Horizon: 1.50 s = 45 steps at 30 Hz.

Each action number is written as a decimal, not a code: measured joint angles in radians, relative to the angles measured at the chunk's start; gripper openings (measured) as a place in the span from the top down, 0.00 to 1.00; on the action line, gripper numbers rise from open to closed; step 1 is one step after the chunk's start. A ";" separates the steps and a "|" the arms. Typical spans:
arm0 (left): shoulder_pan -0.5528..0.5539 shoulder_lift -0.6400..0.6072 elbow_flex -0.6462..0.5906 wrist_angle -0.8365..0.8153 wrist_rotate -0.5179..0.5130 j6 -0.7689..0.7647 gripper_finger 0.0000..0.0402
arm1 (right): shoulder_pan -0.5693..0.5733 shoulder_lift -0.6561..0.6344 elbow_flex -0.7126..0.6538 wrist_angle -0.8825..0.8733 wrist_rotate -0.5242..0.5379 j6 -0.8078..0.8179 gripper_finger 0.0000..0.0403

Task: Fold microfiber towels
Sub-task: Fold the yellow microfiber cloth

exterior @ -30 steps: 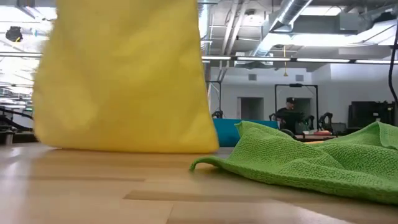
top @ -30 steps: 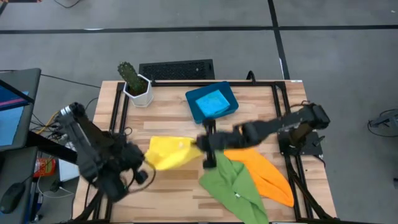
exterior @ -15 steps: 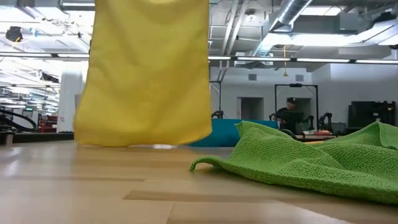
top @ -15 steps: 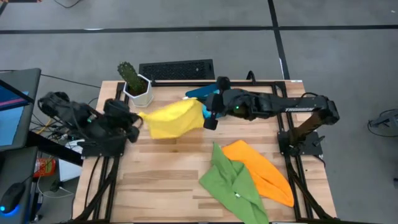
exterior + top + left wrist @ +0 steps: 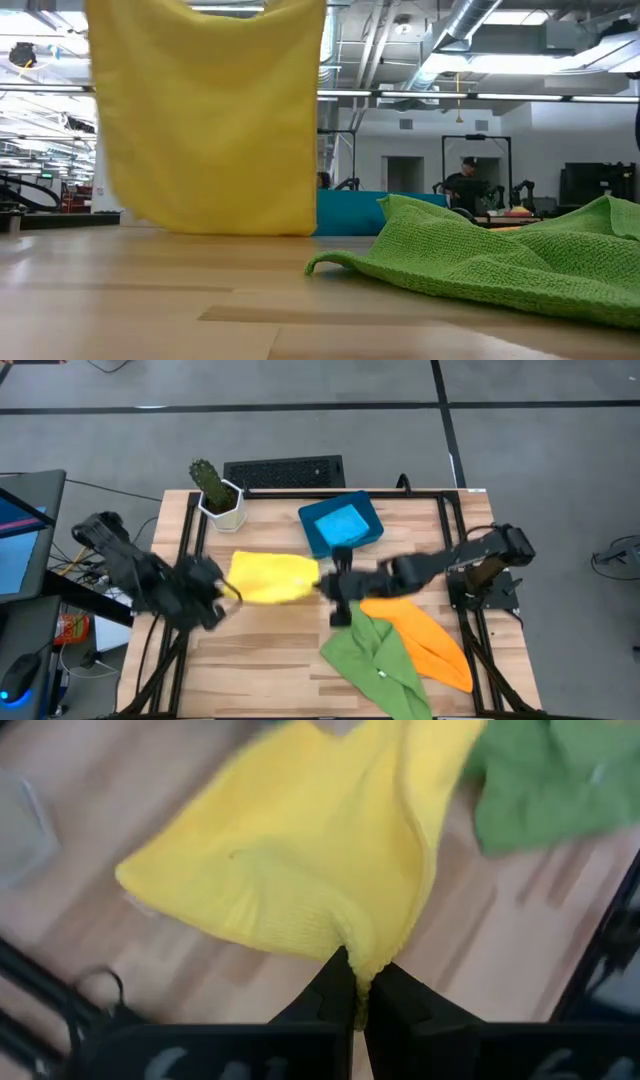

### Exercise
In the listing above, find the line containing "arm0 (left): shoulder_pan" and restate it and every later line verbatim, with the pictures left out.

### Answer section
arm0 (left): shoulder_pan -0.5528..0.5539 shoulder_lift -0.6400..0.6072 elbow_flex -0.6462..0.5906 wrist_angle -0.8365..0.8153 wrist_rotate -0.5179..0.5130 j6 -0.7689..0.7647 gripper_finger 0.0000..0.0402
arm1 (right): shoulder_pan -0.5693..0.5733 shoulder_lift -0.6561..0.6344 elbow_flex -0.7126..0.6538 wrist_angle -0.8825..0.8733 wrist_rotate -0.5242..0.5379 j6 -0.8078..0.8179 gripper_finger 0.0000..0.0403

Task: Fold microfiber towels
Sub-task: Fold the yellow microfiber cloth

exterior @ -30 steps: 
top @ -30 steps: 
exterior @ -15 steps: 
top @ -15 steps: 
exterior + top + left wrist @ +0 steps: 

There is no more to this answer.